At the center, the Lyons use much of what conventional medicine has to offer—antibiotics, medication, and precision testing in the in-house lab. But they also try to fill in where modern health care systems often fall short: spending more time on diagnosis, personalizing care, encouraging prevention, and helping patients make lasting lifestyle changes.
“We bring the best of Western medicine with more comprehensive nutritional sciences, more holistic approaches, getting to the root cause—whether it’s gut inflammation, food sensitivities, and so on,” said Gabrielle Lyon.
“We really get to know our patients. It’s about who they are, it’s about what makes them tick.”
But she is also quick to acknowledge that “natural” approaches aren’t effective in every situation, which is where conventional medicine comes in.

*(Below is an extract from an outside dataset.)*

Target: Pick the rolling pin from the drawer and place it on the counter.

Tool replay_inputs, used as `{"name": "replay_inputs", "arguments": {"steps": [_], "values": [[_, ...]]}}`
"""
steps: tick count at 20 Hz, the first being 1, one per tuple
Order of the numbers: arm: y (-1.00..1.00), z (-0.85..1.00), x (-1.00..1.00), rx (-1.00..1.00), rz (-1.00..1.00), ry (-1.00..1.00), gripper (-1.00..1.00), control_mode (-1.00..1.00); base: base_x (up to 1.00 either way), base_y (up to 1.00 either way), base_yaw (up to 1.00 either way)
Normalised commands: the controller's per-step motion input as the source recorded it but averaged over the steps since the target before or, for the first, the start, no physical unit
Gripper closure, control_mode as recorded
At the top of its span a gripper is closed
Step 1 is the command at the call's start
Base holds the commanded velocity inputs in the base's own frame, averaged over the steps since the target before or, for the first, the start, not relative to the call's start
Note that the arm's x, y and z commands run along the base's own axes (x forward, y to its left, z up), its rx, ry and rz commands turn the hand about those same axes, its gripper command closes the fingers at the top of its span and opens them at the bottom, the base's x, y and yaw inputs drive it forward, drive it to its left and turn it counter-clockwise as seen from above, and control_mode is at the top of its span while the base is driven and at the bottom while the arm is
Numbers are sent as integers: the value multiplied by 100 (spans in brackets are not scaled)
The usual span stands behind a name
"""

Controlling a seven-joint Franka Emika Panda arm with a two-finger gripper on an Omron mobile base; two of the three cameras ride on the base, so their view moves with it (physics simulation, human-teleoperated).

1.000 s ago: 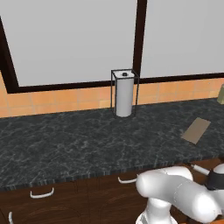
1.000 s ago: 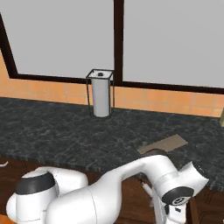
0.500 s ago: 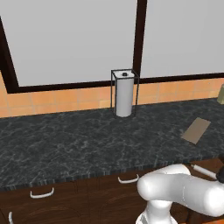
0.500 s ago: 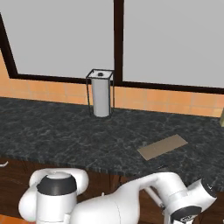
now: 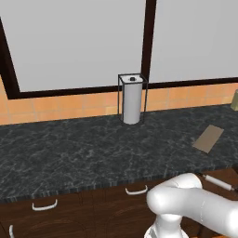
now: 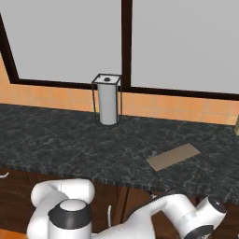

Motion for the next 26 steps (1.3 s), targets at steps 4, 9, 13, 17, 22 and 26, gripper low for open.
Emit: {"name": "replay_inputs", "arguments": {"steps": [4, 9, 13, 17, 22, 26], "values": [[-69, -34, -95, -6, 0, 3, -100, -100, 0, 0, 0], [-100, -26, -100, 0, 0, 2, -100, -100, 0, 0, 0], [-100, -24, -100, 0, 0, 4, -100, -100, 0, 0, 0], [-23, 62, -86, 7, -4, -2, -100, -100, 0, 0, 0], [84, 94, 0, 1, -14, -8, -100, -100, 0, 0, 0], [100, 48, 52, -1, -22, -1, -100, -100, 0, 0, 0]]}}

“You really need to look at the person,” she said. “There are some cases where it would be irresponsible to treat them with herbs. So if someone has Lyme disease, and it’s really severe, it’s crossed the blood/brain barrier and they’re having neurological symptoms, why would you not treat that with medicine? You have to be responsible.”

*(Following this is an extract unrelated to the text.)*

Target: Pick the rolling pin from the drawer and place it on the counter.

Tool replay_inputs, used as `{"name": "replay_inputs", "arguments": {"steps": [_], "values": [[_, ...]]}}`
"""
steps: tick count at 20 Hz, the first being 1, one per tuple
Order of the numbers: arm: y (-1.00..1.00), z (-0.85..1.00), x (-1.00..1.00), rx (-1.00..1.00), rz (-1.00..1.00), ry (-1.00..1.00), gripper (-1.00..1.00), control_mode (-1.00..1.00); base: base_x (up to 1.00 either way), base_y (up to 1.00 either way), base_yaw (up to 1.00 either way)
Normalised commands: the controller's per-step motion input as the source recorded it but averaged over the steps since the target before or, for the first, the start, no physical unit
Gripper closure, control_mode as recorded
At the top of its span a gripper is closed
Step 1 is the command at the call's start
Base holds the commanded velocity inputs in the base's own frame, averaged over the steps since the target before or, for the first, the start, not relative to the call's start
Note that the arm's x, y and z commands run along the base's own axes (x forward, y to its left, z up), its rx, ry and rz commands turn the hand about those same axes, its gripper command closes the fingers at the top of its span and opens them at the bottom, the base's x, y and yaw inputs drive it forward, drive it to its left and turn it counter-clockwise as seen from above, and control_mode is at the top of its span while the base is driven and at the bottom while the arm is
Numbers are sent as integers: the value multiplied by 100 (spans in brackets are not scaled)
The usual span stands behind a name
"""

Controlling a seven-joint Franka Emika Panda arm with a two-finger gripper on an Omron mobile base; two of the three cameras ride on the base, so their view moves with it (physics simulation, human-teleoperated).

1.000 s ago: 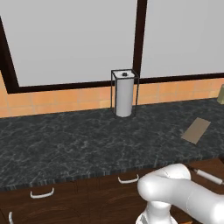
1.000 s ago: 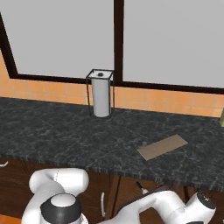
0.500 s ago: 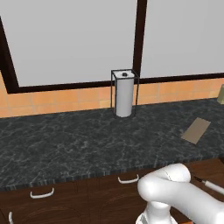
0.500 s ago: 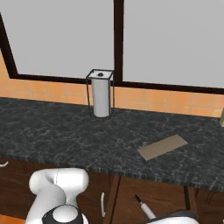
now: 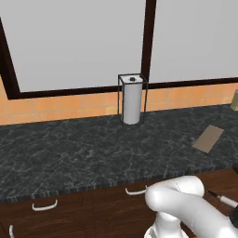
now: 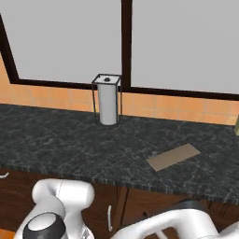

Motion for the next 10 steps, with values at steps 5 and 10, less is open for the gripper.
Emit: {"name": "replay_inputs", "arguments": {"steps": [5, 10], "values": [[100, 15, 85, -7, -26, 7, -100, -100, 0, 0, 0], [100, 0, 93, -9, -25, 19, -100, -100, 0, 0, 0]]}}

Despite the fact that conventional and complementary medicine are often pitted against each other, Anthony Lyon sees them as meant to be used together, balancing each other’s strengths and weaknesses.
“I think what’s so exciting about today is that we can go back, get the best from 1,000 and 2,000 years ago, combine that with the technology we have, and that’s yet another way of getting results,” he said.
He’s seen an explosion of interest in integrative medicine in the past 10 years, from both patients and medical practitioners. He estimates that conferences he attended five years ago, for example, have five times as many attendees today.
Departments on integrative methods have also been popping up around the world, including at institutions like Harvard University and the Mayo Clinic. Universities and colleges are increasingly offering courses and certification programs, and the World Health Organization has called on countries to better regulate alternative methods so that they can play a bigger role.
Anthony Lyon says he’s encouraged by the potential he sees for improvement in both the health care system and in people’s lives. As patients become ever more educated about their health, he sees them as increasingly active participants in their own care.
“I think it’s a really, really exciting time to be involved in medicine,” he said.
“Practitioners are looking for [effective approaches], they’re dissatisfied with the experience they’re having. They want more, patients want more.”